Observations

Things to Fear

Two things to fear above all; complacency and smugness.
Complacency – when it appears that everything is just fine, nothing is broken thats needs fixing and until something is very broken and can be shown to be broken, we should just continue on the same path. This complacent mode is normally espoused by lazy people who don’t want to look for possible issues before they become one, cannot see any reason to doubt their own skills, methods and knowledge and have worked hard enough to get where they are now and see no point in working harder. The complacent generally are not affected by what is perceived to be broken by others and steadfastly denies the reality of what others recognize, or accept the issue as part of the cost of the system as it is. Adaptability, change nor thinking about change, even to improve things for others, are not a part of the complacent.

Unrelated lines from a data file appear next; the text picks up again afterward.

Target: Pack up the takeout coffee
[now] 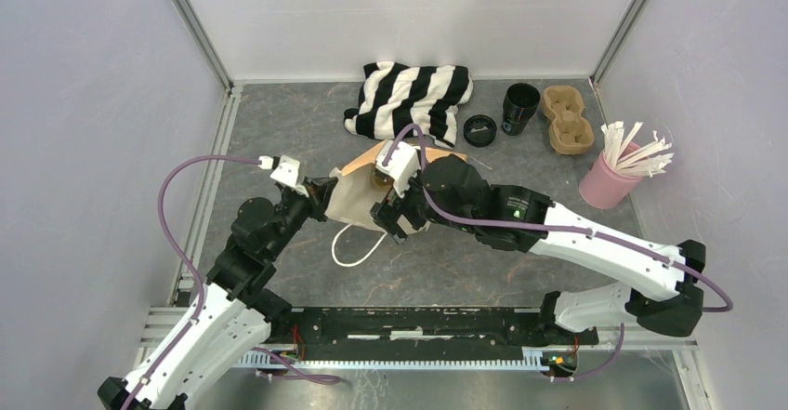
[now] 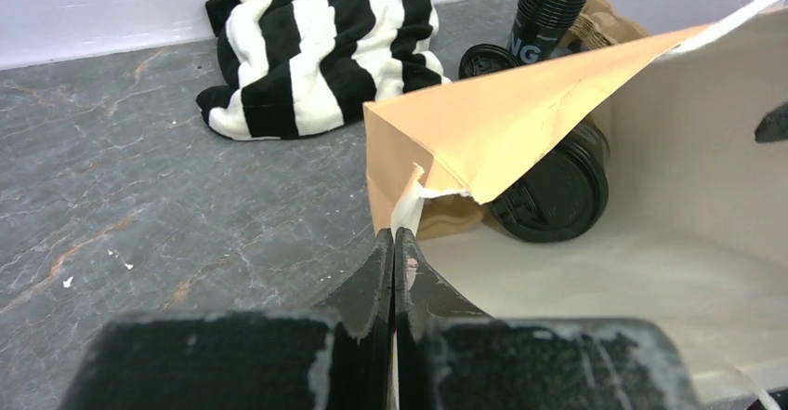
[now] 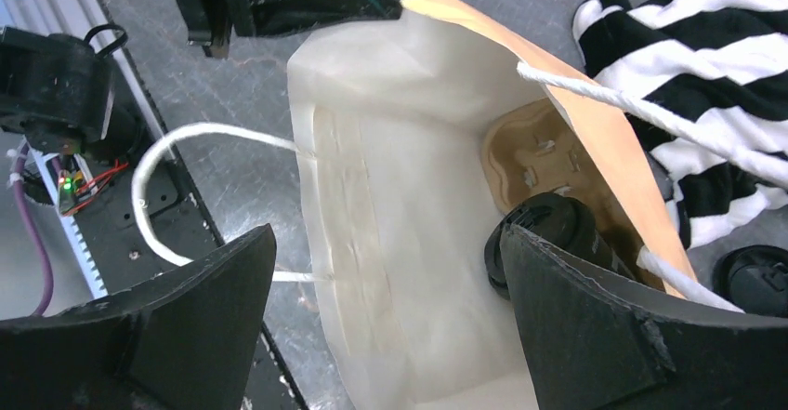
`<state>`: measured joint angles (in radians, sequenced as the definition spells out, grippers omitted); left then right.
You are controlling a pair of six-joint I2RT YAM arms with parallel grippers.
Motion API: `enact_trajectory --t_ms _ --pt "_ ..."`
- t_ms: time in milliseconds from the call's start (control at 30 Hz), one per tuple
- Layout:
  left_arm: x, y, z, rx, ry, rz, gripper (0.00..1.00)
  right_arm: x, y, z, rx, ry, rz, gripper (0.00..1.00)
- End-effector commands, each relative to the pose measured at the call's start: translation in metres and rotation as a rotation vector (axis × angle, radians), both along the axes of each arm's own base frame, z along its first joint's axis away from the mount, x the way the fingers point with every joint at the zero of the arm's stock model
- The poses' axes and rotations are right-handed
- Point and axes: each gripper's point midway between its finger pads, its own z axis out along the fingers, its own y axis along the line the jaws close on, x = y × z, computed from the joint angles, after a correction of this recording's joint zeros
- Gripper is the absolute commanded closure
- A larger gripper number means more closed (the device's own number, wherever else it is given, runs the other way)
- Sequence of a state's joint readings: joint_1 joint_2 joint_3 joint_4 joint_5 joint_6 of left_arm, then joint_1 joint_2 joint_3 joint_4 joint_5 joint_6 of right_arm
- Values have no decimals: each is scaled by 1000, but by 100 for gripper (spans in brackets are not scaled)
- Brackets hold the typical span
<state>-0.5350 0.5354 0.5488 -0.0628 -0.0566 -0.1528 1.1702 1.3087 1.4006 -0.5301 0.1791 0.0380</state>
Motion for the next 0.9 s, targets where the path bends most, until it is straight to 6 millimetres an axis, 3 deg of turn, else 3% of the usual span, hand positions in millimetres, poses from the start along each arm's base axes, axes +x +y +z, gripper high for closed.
enact_trajectory --t_ms 0,167,367,600,867 --pt "6 0 9 58 -36 1 98 -2 1 9 81 6 -23 3" --pt "6 -4 12 60 -9 -19 98 3 11 -7 50 50 -53 4" --pt "3 -6 17 37 49 -24 98 -6 27 -32 -77 146 10 9" --pt "-2 -8 19 9 57 -39 98 -21 23 -60 -178 198 97 26" --pt "-5 -7 20 12 49 -44 98 -42 -2 -82 -216 142 246 46"
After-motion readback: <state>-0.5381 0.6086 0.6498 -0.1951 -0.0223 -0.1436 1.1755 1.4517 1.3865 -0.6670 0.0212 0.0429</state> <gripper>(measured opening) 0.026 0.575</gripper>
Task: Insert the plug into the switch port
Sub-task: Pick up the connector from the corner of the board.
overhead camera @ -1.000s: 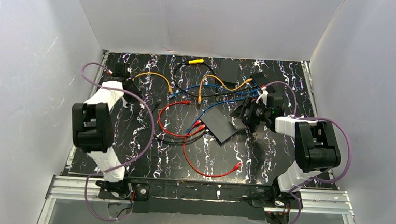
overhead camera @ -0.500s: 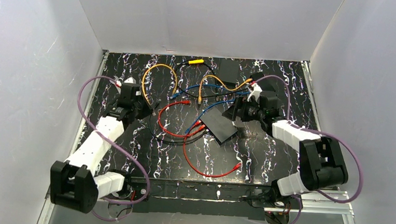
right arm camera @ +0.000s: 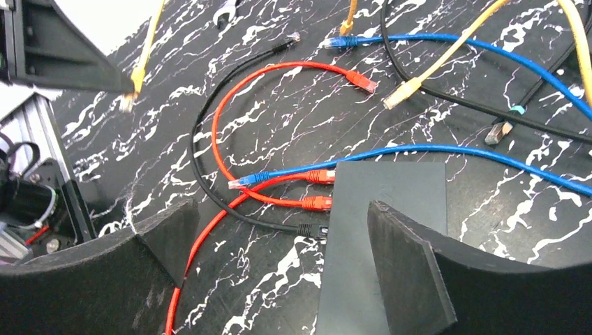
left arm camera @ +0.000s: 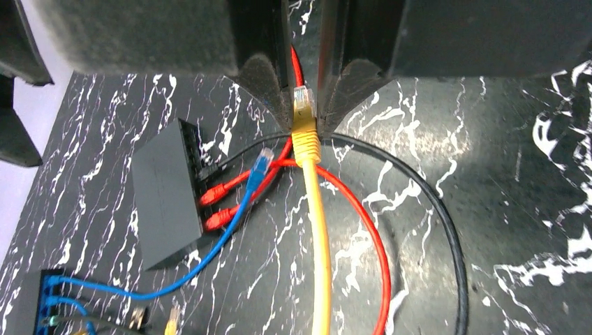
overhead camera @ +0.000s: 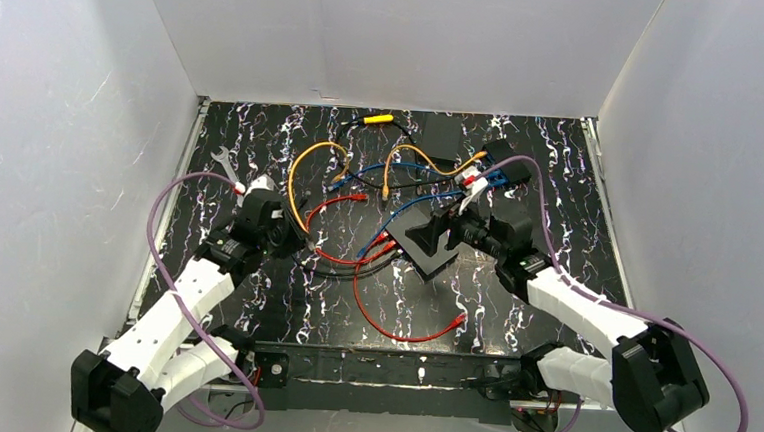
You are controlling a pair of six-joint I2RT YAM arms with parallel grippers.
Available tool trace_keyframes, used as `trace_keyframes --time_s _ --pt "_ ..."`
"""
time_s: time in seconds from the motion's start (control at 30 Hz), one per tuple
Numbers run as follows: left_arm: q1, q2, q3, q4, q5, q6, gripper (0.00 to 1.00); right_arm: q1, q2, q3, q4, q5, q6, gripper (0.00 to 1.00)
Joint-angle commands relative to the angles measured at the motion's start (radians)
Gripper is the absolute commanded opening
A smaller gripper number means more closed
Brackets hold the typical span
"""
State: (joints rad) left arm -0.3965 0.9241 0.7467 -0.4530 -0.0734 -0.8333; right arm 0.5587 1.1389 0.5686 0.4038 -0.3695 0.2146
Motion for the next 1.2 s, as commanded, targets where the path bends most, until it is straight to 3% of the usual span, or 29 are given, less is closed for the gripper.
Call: trace_keyframes --time_s 0.0,0.07,0.17,0.3,0.53,0.83,1.17 --pt "-0.067 -0.008 -0.032 -0.036 -0.039 -0.078 0.0 -0.001 0.028 -0.056 0.188 0.003 0.142 0.99" --pt "-0.103 0.003 -0.04 -0.034 -0.06 -0.098 0.0 -0.002 0.057 -0.061 0.202 -0.093 0.092 0.99" --pt "-0.148 0.031 -0.042 -0.028 -0.084 -0.136 0.0 0.014 0.087 -0.049 0.225 -0.111 0.094 0.99" --pt "-0.207 0.076 -0.022 -0.028 -0.109 -0.21 0.0 0.144 0.04 -0.11 0.246 0.101 -0.102 0.99" --pt "-0.287 0.169 0.083 -0.14 -0.153 -0.328 0.0 0.356 0.063 -0.141 0.32 0.338 -0.262 0.99" --pt "-0.338 0.129 0.075 -0.161 -0.191 -0.506 0.0 0.551 0.136 -0.146 0.448 0.585 -0.313 0.98" --pt "-0.358 0.141 0.12 -0.155 -0.175 -0.571 0.0 0.684 0.25 -0.11 0.521 0.739 -0.376 0.86"
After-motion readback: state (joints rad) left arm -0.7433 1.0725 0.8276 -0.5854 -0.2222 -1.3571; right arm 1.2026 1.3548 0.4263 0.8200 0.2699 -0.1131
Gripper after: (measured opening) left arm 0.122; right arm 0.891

When confronted with the notion of change the complacent react with knee jerk defensiveness of their own domain followed by an aggressive attack on the possibility of change and its rational, rather than reflection on their own, as well as personal attacks on those who do see a need for change. Now you know why we have a 20-25% drop out rate from our schools.
Smugness – when someone feels that what they are doing is above and beyond reproach, criticism or evaluation. Too much success can be a bad thing when combined with a sense of certainty that what one does is the best of a long list of alternatives and hard fought sets of knowledge, skills and attitudes. The smug see nothing of use in what others say in critique of what they do, quickly pull up straw-men as a defence and generally deride any suggestion that a better alternative is out there. Their beliefs and experiences and their claims to particular knowledge supercedes anyone else’s.
Other things to fear:
The notion that the scientific method actually is something that is done and that it works is something to fear. No greater myth exists in western culture. Whenever someone tries to think outside the empirical, rationalist dogma that is the foundation of our society since the 15th century immediately the notion of the evidence, massaged data averaged with outliers eliminated, provided by the scientific method, is proudly trotted out as a defence. Too bad the ‘method’ is retrospectively relied upon after a discovery has been made in order for the scientist to explain what he did, not what s/he had initially set out to do. Logical procedural thinking plus a great deal of serendipity and just plain old luck is how science is really done and is judiciously left on the cutting room floor. Knowledge making, epistemology, is all it is, and is founded on curiousity not procedual methodology. Little kids do it all the time without any method at all and so to do their mothers and fathers in the lab or out in the field, they play and discover.
And yet another thing to fear is the notion of a liberal education when the curriculum outcomes are tightly engineered and validated and scrutinized by high stakes testing. A liberal education ceases to exist when it appears that all aspects of an issue are explored, when numerous examples are put before a student and a defined mental rigour is inculcated, a model of inquiry for example, towards finding an acceptable (to the curriculum) end solution. This is directed inquiry, a highly formalised and not at all naturally occurring form of thought for most people. It comes from the notion in rationalism that intuitive leaps of thinking are not to be entertained, only a ‘scientific methodology’, a rational logic, is acceptable. The aquisition of knowledge and its use in applied skill, epistomology and technology, is all that matters. Practical wisdom and intuition are discarded as serendipitous, unquantifiable, and therefore an unknowable personal ‘point of view’ that cannot be averaged and generalised. What happens to people who can’t think like this in this form of liberal education? They fail, of course. Many truly bright divergent thinkers end up in the dustbins of society for just that. This is far from what the intent of a liberal education was to be. Liberal education was not intended to create a vast caste of like minded people! It was meant to liberate in every way the travels of a student through their own learning, not some idealistically prescribed curriculum for the masses with the intent of creating a complacent (see my above description), docile, accepting, quasi-democratic, capitalistic, individual with very little moral training and practically no ethical notions other than to not drink and drive, carry guns and stay out of trouble with the police. Perhaps it could be argued that many topics are quite ‘liberal’ in the scope, that may be true, but they are very illiberally dealt with in most classrooms.